I'M BEING TOTALLY SERIAL!

Glenn Greenwald deftly tackles two issues of urgent national importance in one post:

But the FISA ruling from Judge Taylor is of a much different nature. The question being decided by NSA cases is, effectively, whether George Bush and his top officials, along with those at the NSA following his orders by eavesdropping without judicial approval, are guilty of felonies.

...

This has been the most bizarre part of the NSA scandal all along: the President got caught red-handed violating an extremely clear law -- he admitted to engaging in the very behavior which that law says is a felony punishable by up to 5 years in prison and a $10,000 fine -- and yet official Washington (the political and pundit classes) simply decided to pretend that wasn't the case.

He goes on to connect this almost unbelievable fact of the NSA scandal -- and easily the most underreported implication of it -- to the general culture of mulliganism that prevails in Washington.

This is the same mindset that has placed off limits any real accounting for the abject disaster that our country has been lead into in Iraq. Official Washington won't accept any emphatic declarations of guilt over what happened because virtually the entire Washington establishment endorsed the invasion of Iraq, continued to defend the occupation, and is thus responsible for it. Thus, it's acceptable to offer polite and muted criticisms of those responsible, but they are not to be castigated or stigmatized in any way for their horrendous misjudgments and ongoing deceit.

...

Bill Kristol, Charles Krauthammer, Newt Gingrich, Dick Cheney and on and on -- all of them treated by the national media as Important, Wise, Serious foreign policy figures despite their being fundamentally and recklessly wrong about virtually everything with regard to our Iraq disaster.

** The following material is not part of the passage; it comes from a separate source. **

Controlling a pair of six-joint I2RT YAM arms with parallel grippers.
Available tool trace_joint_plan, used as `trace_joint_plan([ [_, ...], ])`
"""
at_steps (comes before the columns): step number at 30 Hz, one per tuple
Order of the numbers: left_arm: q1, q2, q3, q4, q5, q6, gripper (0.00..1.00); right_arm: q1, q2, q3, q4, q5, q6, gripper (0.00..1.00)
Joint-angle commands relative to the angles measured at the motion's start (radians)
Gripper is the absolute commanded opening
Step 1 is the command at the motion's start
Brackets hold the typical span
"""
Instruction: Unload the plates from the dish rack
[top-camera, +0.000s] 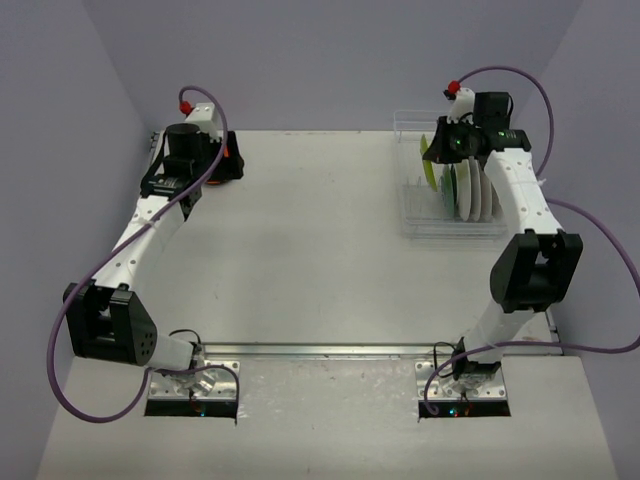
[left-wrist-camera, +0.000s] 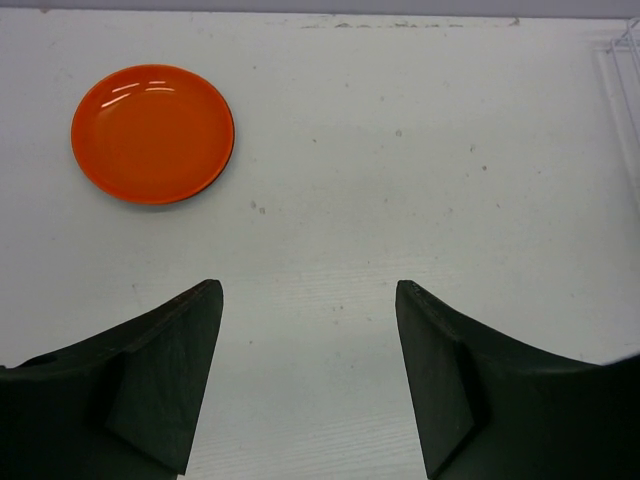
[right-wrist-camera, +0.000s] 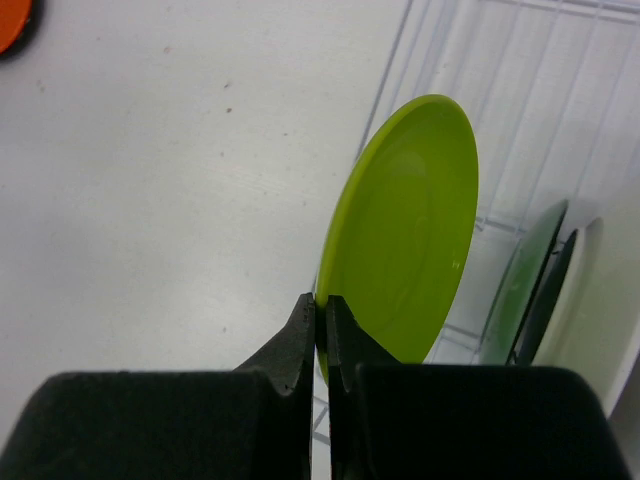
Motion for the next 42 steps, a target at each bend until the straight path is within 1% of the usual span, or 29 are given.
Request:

The one thing which the permanent Washington class does not want is accountability -- not for tragic errors, not for lawbreaking -- because being held accountable is the one real threat to their fiefdoms.

There's not much to add, except to point that once criminal charges become a known and repeated part of this story, the Mulligan Caucus is going to become that much more desperate and vicious. If that coincides with the peak of the election season, things could become ugly on a historical level.